Core Resilience Patterns
| Pattern | What It Does | Failure Mode It Handles | Trade-off |
|---|
| Retry | Retry failed operation, often with backoff | Transient failures (network blip, deadlock retry) | Adds latency; can overwhelm if unbounded |
| Circuit Breaker | Stop calling failing service; fast-fail | Persistent downstream failures | Rejects valid requests during OPEN state |
| Bulkhead | Isolate resources per-service (thread pools, connections) | One slow service saturating all resources | More idle resources; higher infrastructure cost |
| Timeout | Abort operation after N seconds | Slow/unresponsive downstream | Setting too low = false failures; too high = resource exhaustion |
| Rate Limiter | Reject requests above threshold (per-user/per-service) | Traffic spikes, abuse, noisy neighbor | Goodput under limit; rejected requests are lost revenue |
| Load Shedding | Drop low-priority work when system overloaded | System overload, cascading failures | Degraded experience for non-critical features |
Retry Strategies
| Item | Description |
|---|
Exponential Backoff | Wait t = min(cap, base * 2^attempt). Base=100ms, cap=30s. Wait times: 100ms, 200ms, 400ms, 800ms, 1.6s, 3.2s... Always add jitter (±25%). |
Jitter | Randomize retry delays to prevent thundering herd. Full jitter: sleep(random(0, cap)).
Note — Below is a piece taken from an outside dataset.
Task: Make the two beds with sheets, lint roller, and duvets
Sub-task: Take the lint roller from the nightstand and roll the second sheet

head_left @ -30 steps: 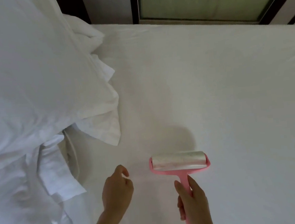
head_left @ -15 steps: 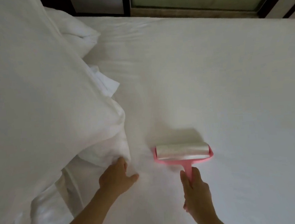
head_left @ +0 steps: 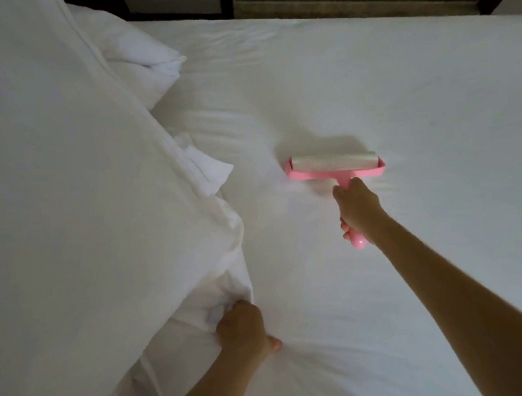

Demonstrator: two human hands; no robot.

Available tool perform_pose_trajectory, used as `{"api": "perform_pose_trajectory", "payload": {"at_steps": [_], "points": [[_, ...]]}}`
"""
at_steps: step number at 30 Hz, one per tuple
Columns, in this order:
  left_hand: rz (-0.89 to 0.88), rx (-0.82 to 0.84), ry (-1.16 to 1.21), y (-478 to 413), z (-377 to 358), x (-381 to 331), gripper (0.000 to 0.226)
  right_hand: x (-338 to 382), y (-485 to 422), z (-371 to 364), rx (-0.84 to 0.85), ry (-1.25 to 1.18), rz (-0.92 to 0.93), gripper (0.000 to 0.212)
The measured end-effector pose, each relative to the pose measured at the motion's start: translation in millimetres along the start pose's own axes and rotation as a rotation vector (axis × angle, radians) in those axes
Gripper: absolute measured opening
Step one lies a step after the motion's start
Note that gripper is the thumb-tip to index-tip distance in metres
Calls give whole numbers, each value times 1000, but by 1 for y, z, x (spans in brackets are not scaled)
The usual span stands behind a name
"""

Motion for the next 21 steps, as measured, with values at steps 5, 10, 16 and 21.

Decorrelated jitter: sleep(min(cap, random(prev, prev*3))). |
Retry Budget | Percentage of total requests allowed as retries (e.g., 10%). If retry ratio exceeds budget → stop retrying, fail fast. Prevents retry storms from cascading. |
Idempotent Retries Required | Retry without idempotency = duplicate operations. Every retry-able endpoint MUST be idempotent. Use Idempotency-Key header or natural idempotency (PUT). |
Max Retries | 3 is the magic number. AWS SDK defaults to 3. More than 5 rarely helps — if a service is down for 30s+, retries just add load to an already-failing system. |
Bulkhead & Timeout Patterns
| Item | Description |
|---|
Thread Pool Bulkhead | Assign separate thread pools per downstream service. Service A gets 20 threads, Service B gets 10. If Service B hangs, it only exhausts its own pool, not A's. |
Connection Pool Bulkhead | Separate connection pools per database/shard. Write-heavy DB has 50 connections, read-replica has 100. A slow write query can't starve reads. |
Semaphore Bulkhead | Limit concurrent calls to N. Simpler than thread pools. Resilience4j: maxConcurrentCalls=10. Fast fail when limit hit — no queuing. |
Timeout Hierarchy | Total request timeout > upstream timeout > downstream timeout. Example: API gateway (30s) > service A (20s) > database (10s). Prevents hanging resources. |
Deadlines (gRPC) | Propagate deadline across service calls. Client sets timeout=5s → propagated via grpc-timeout header. Every service in call chain respects it. No zombie requests. |
Failover & Redundancy
| Item | Description |
|---|
Active-Passive | Primary handles all traffic. Standby is idle/hot. On failure, standby promoted. Fast failover (seconds). AWS RDS Multi-AZ: synchronous replication to standby. |
Active-Active | All instances serve traffic simultaneously. Load balanced. If one fails, others absorb its load. Requires careful design for data consistency (conflict resolution). |
Leader Election | Use consensus (Raft/Paxos) to elect a single leader for write operations. On leader failure, new election within election-timeout (150-300ms typical). |
Geo-Redundancy | Deploy across regions. DNS failover (Route53, Cloudflare LB). Active-active cross-region with geo-routed traffic. RTO: minutes. Trade-off: data consistency across regions. |
Health Checks | Active: ping /health every 5s. Passive: observe error rates on actual requests. Combine both: active for liveness, passive for quality. Unhealthy → remove from load balancer. |
Chaos Engineering | Inject failures intentionally: kill pods (Chaos Monkey), add latency (Chaos Kong), corrupt packets. Find unknown failure modes BEFORE they find you in production. |
Pro Tip: Everything fails eventually. The question isn't if a component will fail — it's how your system behaves when it does. Design for failure modes, not happy paths.